Day Two — Growing Pains

Today was a good reminder that I am a hands-on learner — I can read and read, and until I actually install and use the program(s), I really don’t know what I’m doing. Thankfully, I am finally up and running on ArcGIS Pro (thank you, ODU IT folks, for helping me at a distance!), and while I am glad I’ve spent several months researching and reading about ArcGIS and Python, I realize that my “practice time” wasn’t all that effective. I should say, I quickly realized that I should put away all of my downloads and focus just on ArcGIS Pro, ArcPy, etc. Just work within that platform now, and take it more slowly than I would like.

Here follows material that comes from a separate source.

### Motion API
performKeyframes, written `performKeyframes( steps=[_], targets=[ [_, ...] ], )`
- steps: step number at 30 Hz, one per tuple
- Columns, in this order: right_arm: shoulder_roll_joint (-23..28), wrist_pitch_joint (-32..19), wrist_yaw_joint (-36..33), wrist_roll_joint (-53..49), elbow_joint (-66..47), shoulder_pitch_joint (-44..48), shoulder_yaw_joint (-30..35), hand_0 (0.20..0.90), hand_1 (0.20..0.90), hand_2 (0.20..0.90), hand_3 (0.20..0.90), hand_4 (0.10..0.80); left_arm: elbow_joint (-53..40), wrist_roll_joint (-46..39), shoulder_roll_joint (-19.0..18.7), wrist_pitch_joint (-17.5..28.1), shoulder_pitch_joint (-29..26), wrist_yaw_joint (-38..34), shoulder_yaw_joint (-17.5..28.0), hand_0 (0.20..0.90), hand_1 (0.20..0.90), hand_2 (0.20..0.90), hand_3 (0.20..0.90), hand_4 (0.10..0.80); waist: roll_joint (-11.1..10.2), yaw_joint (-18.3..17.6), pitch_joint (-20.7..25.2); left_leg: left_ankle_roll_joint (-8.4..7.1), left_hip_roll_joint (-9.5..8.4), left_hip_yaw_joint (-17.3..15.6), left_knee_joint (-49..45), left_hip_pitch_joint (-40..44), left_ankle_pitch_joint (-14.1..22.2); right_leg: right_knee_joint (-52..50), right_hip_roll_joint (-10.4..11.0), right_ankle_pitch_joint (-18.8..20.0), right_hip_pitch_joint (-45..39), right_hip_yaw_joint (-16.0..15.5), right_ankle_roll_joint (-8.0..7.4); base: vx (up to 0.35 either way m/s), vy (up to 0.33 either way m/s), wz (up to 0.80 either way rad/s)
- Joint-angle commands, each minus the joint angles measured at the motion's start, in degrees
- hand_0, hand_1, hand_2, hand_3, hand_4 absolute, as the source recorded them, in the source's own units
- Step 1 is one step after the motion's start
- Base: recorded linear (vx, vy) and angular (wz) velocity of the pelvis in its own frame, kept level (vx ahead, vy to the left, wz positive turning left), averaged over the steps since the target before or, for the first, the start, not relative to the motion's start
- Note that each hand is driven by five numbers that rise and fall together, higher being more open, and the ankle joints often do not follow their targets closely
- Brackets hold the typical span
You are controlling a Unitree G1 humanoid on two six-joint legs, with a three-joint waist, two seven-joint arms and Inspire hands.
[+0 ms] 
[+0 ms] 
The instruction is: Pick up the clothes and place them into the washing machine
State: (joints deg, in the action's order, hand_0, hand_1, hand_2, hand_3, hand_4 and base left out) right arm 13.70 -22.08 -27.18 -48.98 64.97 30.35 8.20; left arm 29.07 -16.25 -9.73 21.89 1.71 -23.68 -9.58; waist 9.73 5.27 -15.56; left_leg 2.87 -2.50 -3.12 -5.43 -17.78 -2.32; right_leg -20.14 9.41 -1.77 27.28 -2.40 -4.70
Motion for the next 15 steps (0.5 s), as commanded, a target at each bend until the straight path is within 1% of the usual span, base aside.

That said, I spent some quality time just going through tutorials at the website and playing. I have had an idea of what I could do, and how I could do it, but playing with Python as a separate download is just different than interacting with ArcPy/Jupyter and ArcGIS API. I am trying to resist jumping ahead of myself because I want everything to be done now. Creating my first Jupyter notebook, meek as it is, still felt like a success today.

I am trying now to decide what data to include, how to include it — thoughts as I continue to learn and practice what I can do. I have my lists of paper mills, for example, but is it useful to plot them all out, for example? I’m also thinking, certainly, of how to curate layers, and how those layers could interact. Although it feels like I waited too long to get set up with the software, I actually think that having the time to get to know the data sets me up to make better choices.

That’s what I’m telling myself tonight.

A screenshot of my practice map, with the same three papermakers identified. Now using ArcGIS Pro.